PROCESSWe will create a set of cards from our own basic source of photos. Best results may be achieved when a parent or school teacher can send us a CD of photographs containing people and places that the child is familiar with. The familiarity will heighten stimulation to talk, as it has with our daughter.
As a beginning stage for other children, we can create sets of cards with single noun words or verbs as it may be necessary to build a simple foundational understanding before proceeding further. A successful conclusion of this stage would be when the child autonomously makes one word requests on his or her own.
The stage where we began with our daughter was with sentence use. We would take photographs, and create photo cards with simple sentences that would attach with Velcro.
The goal here is to go from one word requests like “water”, to sentence requests like “I would like a drink of water, please.” The goal is also for the child to have enough understanding of sentence use to ask, “Are you alright?” when someone would appear to be hurt. We have seen our daughter enter this interaction phase, and she is still progressing.
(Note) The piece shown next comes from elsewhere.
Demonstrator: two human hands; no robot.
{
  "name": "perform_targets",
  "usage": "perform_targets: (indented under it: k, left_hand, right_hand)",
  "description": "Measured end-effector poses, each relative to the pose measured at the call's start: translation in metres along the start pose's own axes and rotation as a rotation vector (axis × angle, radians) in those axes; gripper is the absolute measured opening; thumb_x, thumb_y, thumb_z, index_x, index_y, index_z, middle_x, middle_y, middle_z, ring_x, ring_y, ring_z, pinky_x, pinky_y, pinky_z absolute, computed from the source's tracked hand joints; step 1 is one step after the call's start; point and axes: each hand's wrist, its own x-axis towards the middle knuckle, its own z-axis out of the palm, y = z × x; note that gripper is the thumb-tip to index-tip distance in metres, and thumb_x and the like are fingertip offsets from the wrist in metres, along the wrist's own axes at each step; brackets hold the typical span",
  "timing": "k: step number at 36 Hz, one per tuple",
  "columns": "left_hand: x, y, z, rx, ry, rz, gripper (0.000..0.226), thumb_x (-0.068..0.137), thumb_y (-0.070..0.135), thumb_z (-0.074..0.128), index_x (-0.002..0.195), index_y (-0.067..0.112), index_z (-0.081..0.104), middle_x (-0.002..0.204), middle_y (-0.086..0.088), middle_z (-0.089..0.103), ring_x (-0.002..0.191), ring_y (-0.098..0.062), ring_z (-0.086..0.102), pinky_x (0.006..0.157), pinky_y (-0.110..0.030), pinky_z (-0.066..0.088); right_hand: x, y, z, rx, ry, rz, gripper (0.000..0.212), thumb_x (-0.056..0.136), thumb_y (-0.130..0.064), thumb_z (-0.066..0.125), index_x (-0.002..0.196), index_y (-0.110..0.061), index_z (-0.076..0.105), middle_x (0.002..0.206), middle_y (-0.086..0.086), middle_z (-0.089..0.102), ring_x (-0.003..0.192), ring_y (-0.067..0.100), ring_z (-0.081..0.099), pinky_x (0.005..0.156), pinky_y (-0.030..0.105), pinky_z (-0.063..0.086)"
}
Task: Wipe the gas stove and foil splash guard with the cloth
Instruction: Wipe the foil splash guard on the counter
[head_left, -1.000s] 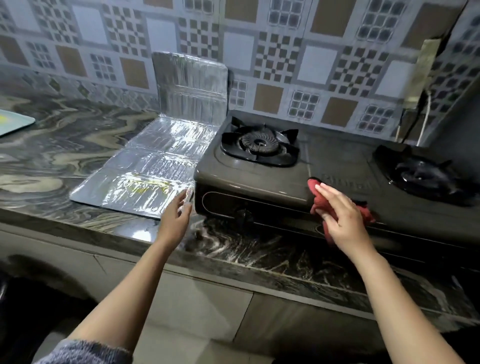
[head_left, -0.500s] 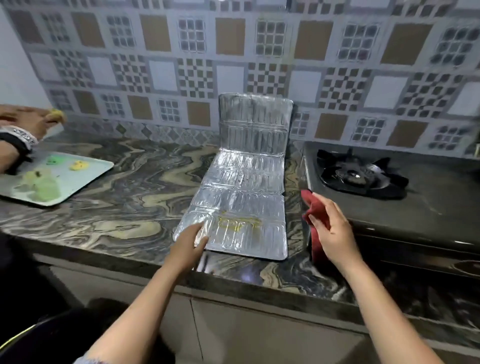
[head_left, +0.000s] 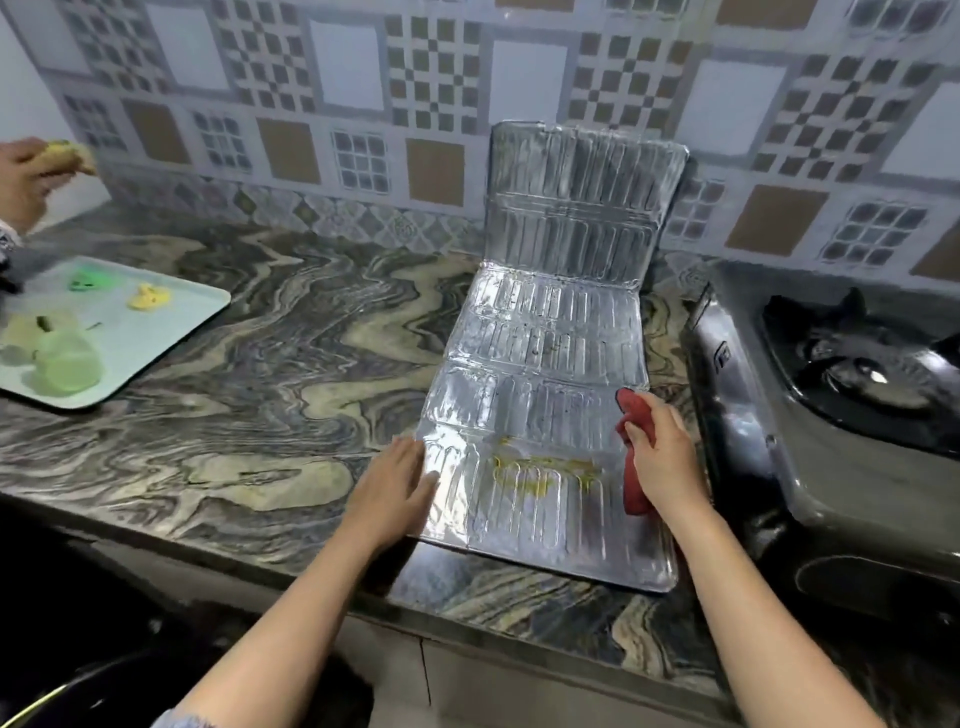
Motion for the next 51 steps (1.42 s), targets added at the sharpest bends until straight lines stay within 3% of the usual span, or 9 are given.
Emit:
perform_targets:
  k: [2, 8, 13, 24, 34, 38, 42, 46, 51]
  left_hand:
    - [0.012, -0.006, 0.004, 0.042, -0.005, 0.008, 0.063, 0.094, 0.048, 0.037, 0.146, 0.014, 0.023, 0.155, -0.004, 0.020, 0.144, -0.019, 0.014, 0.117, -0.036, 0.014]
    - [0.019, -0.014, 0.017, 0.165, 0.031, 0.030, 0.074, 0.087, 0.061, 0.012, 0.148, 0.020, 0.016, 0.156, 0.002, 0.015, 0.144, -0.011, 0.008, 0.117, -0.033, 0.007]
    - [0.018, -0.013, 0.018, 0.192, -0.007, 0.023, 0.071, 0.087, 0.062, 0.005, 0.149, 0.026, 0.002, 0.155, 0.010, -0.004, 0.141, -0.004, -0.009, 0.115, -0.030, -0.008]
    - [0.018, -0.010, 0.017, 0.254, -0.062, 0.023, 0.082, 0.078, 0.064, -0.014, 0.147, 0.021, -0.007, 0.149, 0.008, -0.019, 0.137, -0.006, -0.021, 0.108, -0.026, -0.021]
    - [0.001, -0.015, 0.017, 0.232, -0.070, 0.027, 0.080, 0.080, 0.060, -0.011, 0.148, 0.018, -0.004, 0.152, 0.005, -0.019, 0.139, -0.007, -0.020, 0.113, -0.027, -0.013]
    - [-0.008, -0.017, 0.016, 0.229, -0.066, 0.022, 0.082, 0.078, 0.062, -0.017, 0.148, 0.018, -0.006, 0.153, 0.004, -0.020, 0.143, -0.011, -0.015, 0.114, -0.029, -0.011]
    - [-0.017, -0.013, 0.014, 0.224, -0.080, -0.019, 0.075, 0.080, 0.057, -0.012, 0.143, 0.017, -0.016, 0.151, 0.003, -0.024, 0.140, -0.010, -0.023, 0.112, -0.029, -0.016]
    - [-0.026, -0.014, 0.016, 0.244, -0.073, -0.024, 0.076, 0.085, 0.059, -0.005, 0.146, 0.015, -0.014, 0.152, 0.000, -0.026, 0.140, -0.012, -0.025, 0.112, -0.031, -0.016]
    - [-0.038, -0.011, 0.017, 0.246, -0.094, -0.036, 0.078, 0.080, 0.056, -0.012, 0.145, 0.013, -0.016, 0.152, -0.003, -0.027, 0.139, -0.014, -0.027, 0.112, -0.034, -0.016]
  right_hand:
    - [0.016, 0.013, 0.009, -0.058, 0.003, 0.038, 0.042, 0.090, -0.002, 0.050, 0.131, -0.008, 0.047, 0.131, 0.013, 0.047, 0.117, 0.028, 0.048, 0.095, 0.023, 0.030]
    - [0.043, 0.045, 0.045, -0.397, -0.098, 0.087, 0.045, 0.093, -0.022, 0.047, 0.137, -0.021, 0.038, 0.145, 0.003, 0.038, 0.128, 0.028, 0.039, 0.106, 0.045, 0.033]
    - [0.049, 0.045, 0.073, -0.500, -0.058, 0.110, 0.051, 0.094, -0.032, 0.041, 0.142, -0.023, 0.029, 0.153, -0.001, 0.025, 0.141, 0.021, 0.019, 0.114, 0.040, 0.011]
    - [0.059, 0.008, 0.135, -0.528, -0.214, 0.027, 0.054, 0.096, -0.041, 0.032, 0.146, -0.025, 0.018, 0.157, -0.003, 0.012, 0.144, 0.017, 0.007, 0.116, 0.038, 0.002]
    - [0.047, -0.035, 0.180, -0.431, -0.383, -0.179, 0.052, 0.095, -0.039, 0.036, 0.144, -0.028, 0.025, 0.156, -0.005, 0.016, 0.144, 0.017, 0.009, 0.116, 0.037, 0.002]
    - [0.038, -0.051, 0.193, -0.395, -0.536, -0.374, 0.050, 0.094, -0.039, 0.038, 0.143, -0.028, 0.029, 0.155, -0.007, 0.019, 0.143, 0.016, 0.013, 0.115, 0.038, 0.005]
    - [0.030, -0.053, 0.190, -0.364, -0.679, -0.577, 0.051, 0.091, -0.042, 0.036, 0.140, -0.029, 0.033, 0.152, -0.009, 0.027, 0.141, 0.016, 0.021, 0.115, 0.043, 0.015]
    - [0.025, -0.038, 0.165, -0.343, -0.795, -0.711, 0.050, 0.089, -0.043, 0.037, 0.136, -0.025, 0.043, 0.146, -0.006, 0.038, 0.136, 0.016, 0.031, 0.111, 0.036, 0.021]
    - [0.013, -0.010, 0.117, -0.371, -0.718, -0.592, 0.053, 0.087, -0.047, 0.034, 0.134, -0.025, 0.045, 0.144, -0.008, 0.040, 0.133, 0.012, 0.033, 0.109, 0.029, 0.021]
On page 8 is an example of a Talking Leaves card.
PROCEDURAL GUIDELINE
1. What we claim as our invention is a new system of teaching vocabulary and word usage to children who are impaired with developmental and neurological speech disorders. This system will use a common denominator of intense pattern orientation in these children. As these children are drawn to patterns, and create patterns where none exist; this system will guide them into a pattern where they can autonomously organize their thoughts with verbal and text labels they were not able to take hold of before.